I have to say though, purely based on looks, there’s something more elegant about the Riedel pinot noir glasses or even the really nice Riedel burgundy glasses with the lip on the top there. I can understand the lip when it comes to tasting burgundies, but I think at the end of the day I just really like those big, tall-stemmed, fat-bottomed glasses where you can safely swirl your wine and release some of those aromatics around without it sloshing up over the rim.
If you can find some of those big, fat glasses, I definitely suggest you take good care of them, hand-clean them with warm soapy water and finish them off with a nice dustless cloth (like micro-fiber; that stuff works wonders on just about anything it touches) and make sure you have enough wine glasses to share with the people you usually entertain with without having to mix and match them. There’s nothing classy about drinking a nice wine from a big fancy glass and your poor guests sipping from plastic tumblers, follow me?
Like I said though, if you’re on a budget, your best bet is to pick up a nice set of wine glasses to keep around for regular use: a pair you can get your nose into the top of. Pick up your Cheap Oakley Sunglasses champagne flutes when you’re ready to spend on a good bottle of champagne, which means most people should wind up owning a set of flutes around New Year’s. Pick a good set and take good care of them and they’ll last you a lifetime.
If you have more to spend though, do the same as you would with beer glasses; get a set for regular use and sharing with friends or visitors you’re entertaining, and then get a couple of really nice and special ones – you know, for occasions or when that special someone is visiting.
With a couple of improvements in the glassware department and a little attention to the way you pour and enjoy your tasty adult beverages, you’ll wind up picking up notes and flavors and smells that you never knew existed in your beer and wine.
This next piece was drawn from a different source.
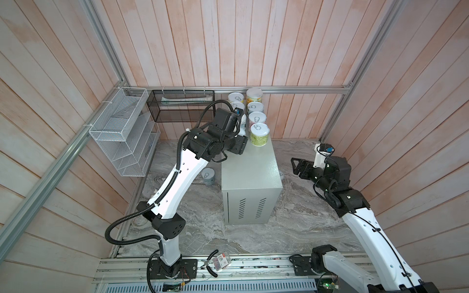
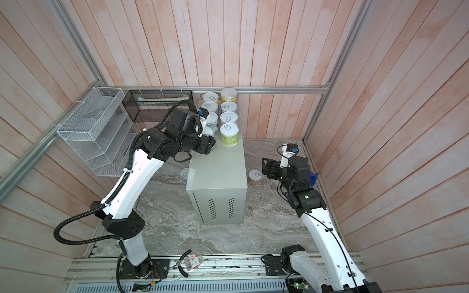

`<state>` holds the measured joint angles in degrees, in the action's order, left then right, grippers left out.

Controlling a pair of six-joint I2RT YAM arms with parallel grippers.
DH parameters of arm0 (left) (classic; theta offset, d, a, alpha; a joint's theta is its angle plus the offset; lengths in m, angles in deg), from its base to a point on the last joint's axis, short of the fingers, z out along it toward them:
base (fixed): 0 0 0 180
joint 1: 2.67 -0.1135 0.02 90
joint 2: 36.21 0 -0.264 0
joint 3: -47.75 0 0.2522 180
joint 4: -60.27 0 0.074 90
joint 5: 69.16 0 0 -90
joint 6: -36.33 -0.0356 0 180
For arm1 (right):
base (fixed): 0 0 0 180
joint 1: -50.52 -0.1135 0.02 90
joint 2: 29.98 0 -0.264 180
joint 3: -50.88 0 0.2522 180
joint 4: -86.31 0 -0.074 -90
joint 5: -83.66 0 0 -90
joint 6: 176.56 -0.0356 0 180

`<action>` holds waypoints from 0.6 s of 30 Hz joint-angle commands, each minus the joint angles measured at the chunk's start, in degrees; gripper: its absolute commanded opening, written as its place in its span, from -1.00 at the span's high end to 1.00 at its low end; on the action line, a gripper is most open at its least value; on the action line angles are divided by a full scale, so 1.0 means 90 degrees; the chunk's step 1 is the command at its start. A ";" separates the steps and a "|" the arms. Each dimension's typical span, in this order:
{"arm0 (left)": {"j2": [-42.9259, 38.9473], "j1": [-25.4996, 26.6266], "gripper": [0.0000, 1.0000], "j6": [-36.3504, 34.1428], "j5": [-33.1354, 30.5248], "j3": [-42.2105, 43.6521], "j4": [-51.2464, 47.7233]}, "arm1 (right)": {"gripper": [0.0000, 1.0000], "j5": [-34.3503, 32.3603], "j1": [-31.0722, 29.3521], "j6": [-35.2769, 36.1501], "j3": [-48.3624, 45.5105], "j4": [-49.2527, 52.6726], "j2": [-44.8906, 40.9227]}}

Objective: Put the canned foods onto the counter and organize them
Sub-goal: 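Carry the yellow can with the left gripper over the cabinet top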

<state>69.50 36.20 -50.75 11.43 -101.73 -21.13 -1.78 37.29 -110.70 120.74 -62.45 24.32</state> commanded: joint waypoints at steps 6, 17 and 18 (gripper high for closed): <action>-0.0505 0.0064 -0.36 -0.0120 0.0043 0.0819 0.0814 | -0.59 0.0460 0.0027 -0.0208 -0.0137 -0.0281 0.0133; -0.1267 0.0061 -1.00 -0.0344 -0.0018 0.1952 0.1761 | -0.58 0.0504 0.0034 -0.0277 -0.0105 -0.0231 0.0053; -0.1440 0.0062 -0.99 -0.0344 0.0036 0.2173 0.1912 | -0.58 0.0518 0.0029 -0.0286 -0.0106 -0.0223 0.0055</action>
<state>60.89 36.51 -52.87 11.41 -84.97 -8.91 1.76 37.29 -112.52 119.82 -63.65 25.50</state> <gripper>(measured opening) 0.997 0.792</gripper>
Remember to open your nose though – a good amount of a your beer or wine’s flavor is in the aromatics, so make sure to shake them loose either with a little head on your beer or by swirling your wine and making sure to smell it before and while you sip.
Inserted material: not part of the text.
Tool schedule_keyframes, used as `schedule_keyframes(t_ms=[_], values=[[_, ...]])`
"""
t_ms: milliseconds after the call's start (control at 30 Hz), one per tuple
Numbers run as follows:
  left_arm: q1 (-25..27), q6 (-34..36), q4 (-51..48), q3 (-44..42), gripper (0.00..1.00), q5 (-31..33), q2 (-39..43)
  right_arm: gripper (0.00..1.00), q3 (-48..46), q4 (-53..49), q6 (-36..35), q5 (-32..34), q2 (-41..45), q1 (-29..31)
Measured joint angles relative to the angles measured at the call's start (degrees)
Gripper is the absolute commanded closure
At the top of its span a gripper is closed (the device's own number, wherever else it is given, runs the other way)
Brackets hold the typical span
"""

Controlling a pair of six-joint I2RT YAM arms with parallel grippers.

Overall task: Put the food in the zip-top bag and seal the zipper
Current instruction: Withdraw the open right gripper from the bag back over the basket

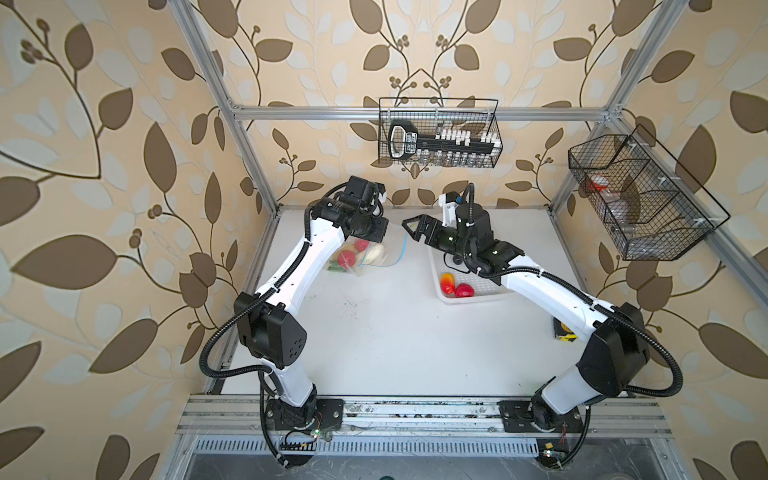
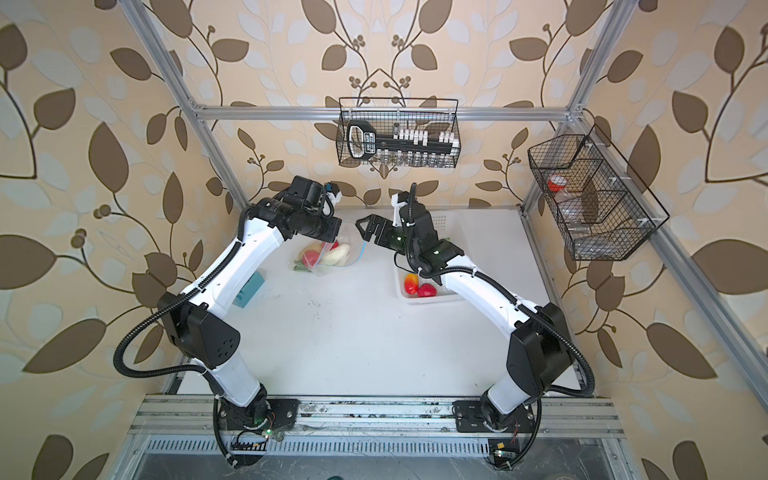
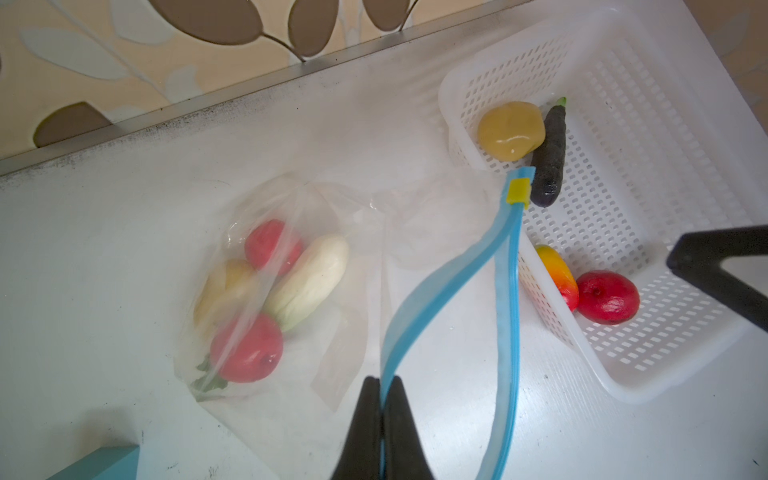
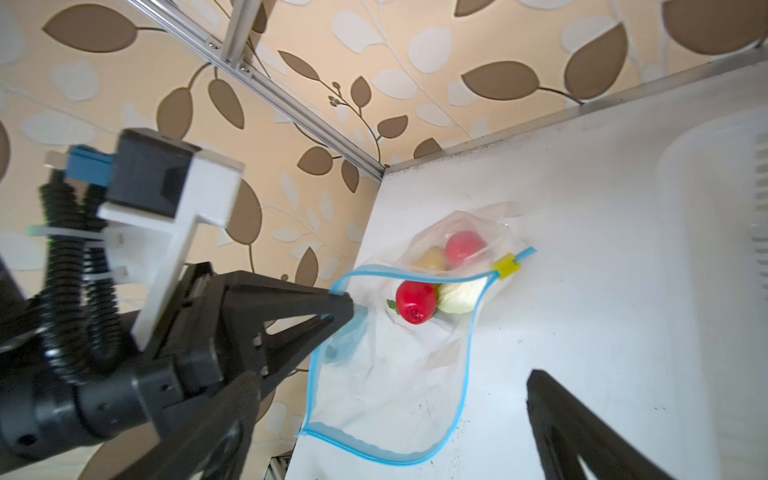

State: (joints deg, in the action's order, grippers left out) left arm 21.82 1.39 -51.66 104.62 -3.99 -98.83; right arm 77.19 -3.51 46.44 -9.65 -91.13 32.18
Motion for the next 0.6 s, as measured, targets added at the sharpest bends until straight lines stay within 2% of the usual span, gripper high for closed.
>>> schedule_keyframes(t_ms=[467,600], values=[[0.00,0.39,2.19,-4.66,1.00,-0.09,2.40,0.00,0.22,-8.04,-2.47,1.57,-0.07,-5.25],[0.00,0.42,3.50,-7.32,1.00,-0.70,4.07,0.00,2.56,-12.24,-5.07,4.15,-0.68,-5.75]])
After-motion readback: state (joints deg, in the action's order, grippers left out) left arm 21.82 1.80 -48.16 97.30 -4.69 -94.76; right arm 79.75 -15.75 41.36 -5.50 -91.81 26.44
As soon as you start picking up those flavors and smells and identifying them, you’ll enjoy even the worst beer and wine that much more; and you’ll wonder how you ever drank some of the stuff you’ve been drinking without noticing them. Don’t run around flaunting your knowledge to unfavorable audiences though – that’s not classy at all – but definitely apply it in the right situations and with the right people; you’ll find it’ll get you far, and soon you’ll be suggesting beers and wines to people based on the specific qualities you enjoy about them other than “how smooth it goes down.”
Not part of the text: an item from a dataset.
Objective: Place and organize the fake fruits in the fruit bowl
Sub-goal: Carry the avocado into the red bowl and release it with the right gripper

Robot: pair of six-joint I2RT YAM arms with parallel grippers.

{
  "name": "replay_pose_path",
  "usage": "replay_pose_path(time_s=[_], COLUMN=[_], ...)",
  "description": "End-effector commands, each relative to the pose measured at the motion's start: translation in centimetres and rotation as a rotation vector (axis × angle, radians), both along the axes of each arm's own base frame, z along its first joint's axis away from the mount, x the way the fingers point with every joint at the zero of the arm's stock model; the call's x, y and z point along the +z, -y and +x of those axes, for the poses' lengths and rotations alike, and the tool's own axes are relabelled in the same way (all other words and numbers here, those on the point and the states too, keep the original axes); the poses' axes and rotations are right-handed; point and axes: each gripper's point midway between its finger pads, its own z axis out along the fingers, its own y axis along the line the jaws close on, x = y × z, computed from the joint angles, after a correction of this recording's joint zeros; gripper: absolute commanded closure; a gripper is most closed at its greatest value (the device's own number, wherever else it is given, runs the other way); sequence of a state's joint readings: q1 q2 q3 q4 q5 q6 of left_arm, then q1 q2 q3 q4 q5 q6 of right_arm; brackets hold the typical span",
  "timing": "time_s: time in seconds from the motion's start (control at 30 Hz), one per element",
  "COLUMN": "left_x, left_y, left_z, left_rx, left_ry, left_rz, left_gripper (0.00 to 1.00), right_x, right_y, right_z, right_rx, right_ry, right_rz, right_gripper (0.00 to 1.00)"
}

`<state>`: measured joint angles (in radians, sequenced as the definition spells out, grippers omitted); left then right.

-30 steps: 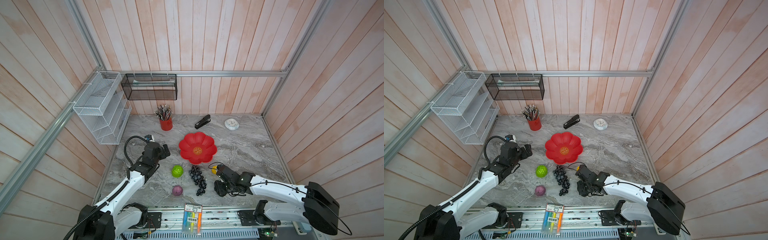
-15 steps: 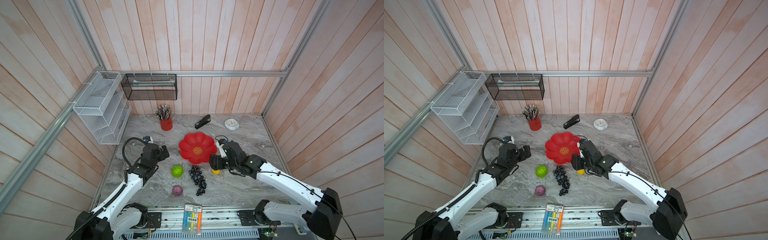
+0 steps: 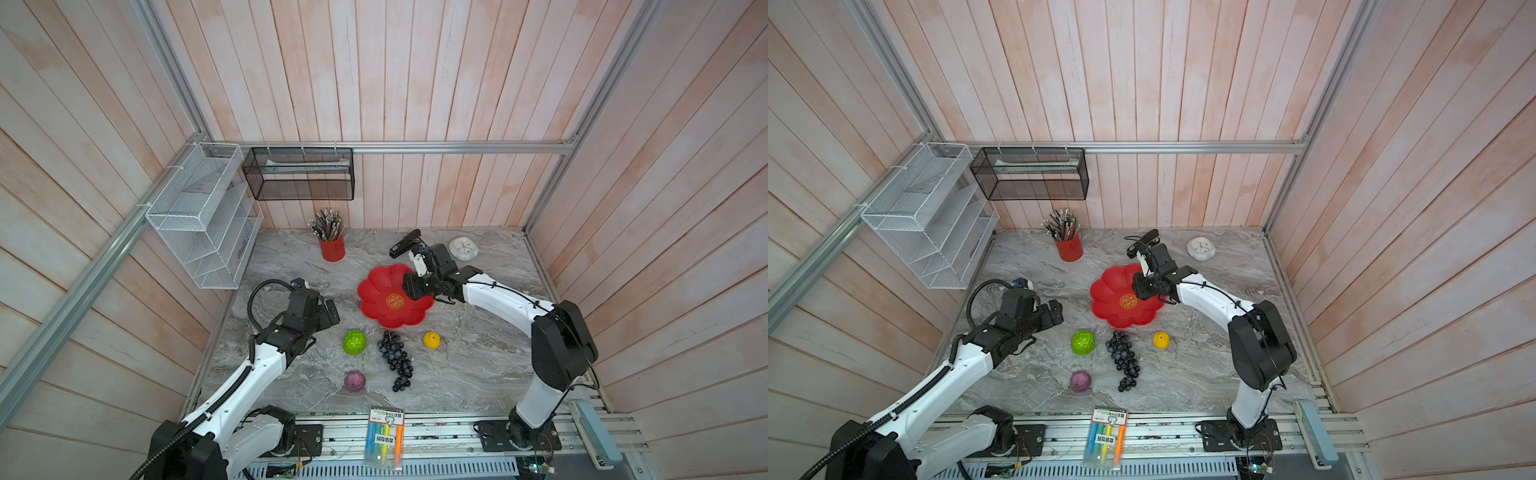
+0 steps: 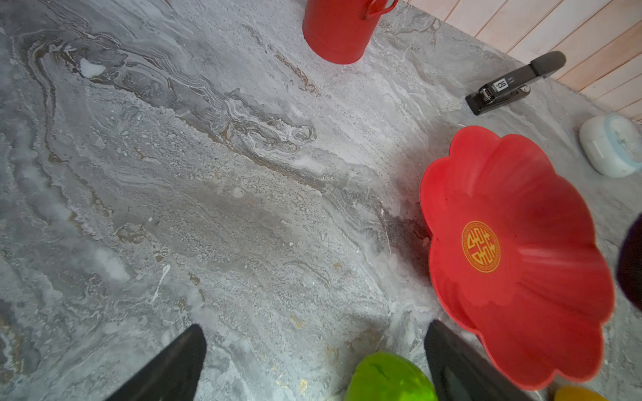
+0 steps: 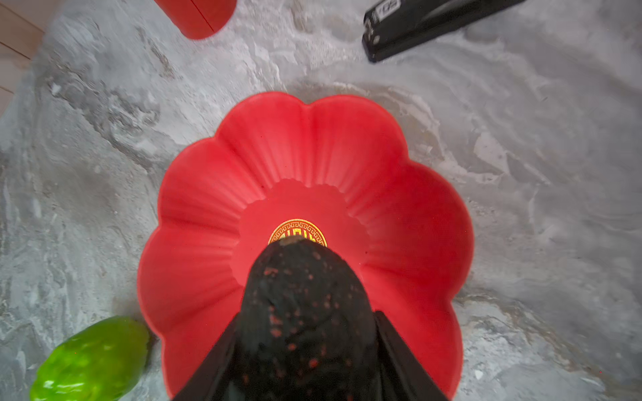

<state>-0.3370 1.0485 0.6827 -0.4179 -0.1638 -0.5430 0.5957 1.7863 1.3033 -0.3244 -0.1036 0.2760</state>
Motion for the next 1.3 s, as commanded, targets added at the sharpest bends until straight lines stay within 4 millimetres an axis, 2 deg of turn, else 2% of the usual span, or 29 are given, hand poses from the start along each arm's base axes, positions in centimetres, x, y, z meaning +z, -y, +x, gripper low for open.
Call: replay_pose_path(time_s=[0.0,0.07,0.17,0.37,0.57,1.03,1.17,1.27], left_x=[1.6,1.8,1.5,1.1,1.8,2.7,3.0,3.0], left_y=[0.3,0.7,0.8,0.8,0.5,0.6,0.7,1.3], left_z=[0.0,0.0,-0.1,-0.5,-0.7,-0.8,-0.7,-0.7], left_rx=[-0.002,-0.013,-0.013,-0.013,0.003,0.002,-0.020,-0.054], left_ry=[0.028,0.033,0.018,-0.006,0.005,0.034,0.026,0.011], left_rz=[-0.025,-0.046,-0.051,-0.059,-0.061,-0.079,-0.062,-0.065], left_gripper=[0.00,0.00,0.00,0.00,0.00,0.01,0.01,0.00], right_x=[-0.6,-2.0,-3.1,-4.7,-6.1,-8.2,-8.4,-7.6], right_y=[-1.1,-1.2,-1.6,-2.4,-2.6,-2.7,-2.7,-2.7], right_z=[1.4,1.6,1.9,3.0,3.5,3.8,3.6,3.6], right_rx=[0.026,0.029,0.038,0.049,0.032,0.017,0.022,0.018], right_ry=[0.025,0.004,-0.005,-0.024,-0.049,-0.067,-0.073,-0.048], right_rz=[0.004,-0.008,-0.005,-0.005,-0.015,-0.024,-0.030,-0.031], right_gripper=[0.67,0.66,0.66,0.64,0.63,0.53,0.44,0.37])
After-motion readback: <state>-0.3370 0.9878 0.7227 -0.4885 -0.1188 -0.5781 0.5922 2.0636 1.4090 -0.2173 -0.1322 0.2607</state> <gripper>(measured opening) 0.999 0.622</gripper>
You’ll quickly find yourself separated from the folks who dismiss entire categories of beer or wine out of hand because “they don’t like the flavor.” Believe me, it’ll be that knowledge, and the hunger you’ll have to learn more, smell more, and pick up more interesting tastes and compare different wines and beers, that will make you eager to go to local wine festivals and tasting rooms or beer gardens and microbreweries, and you’ll never look back.
images in this post courtesy of The Perceptive Travel Blog, (Dutch Daily Life: Swing by the Brouwerij (Brewery)) David Jensen at the blog Beer 47, (21st Amendment Monk’s Blood Review, used with permission) Flickr user Tammy Green, (Glass of Red) and product descriptions of Libby and Riedel glasses at Amazon.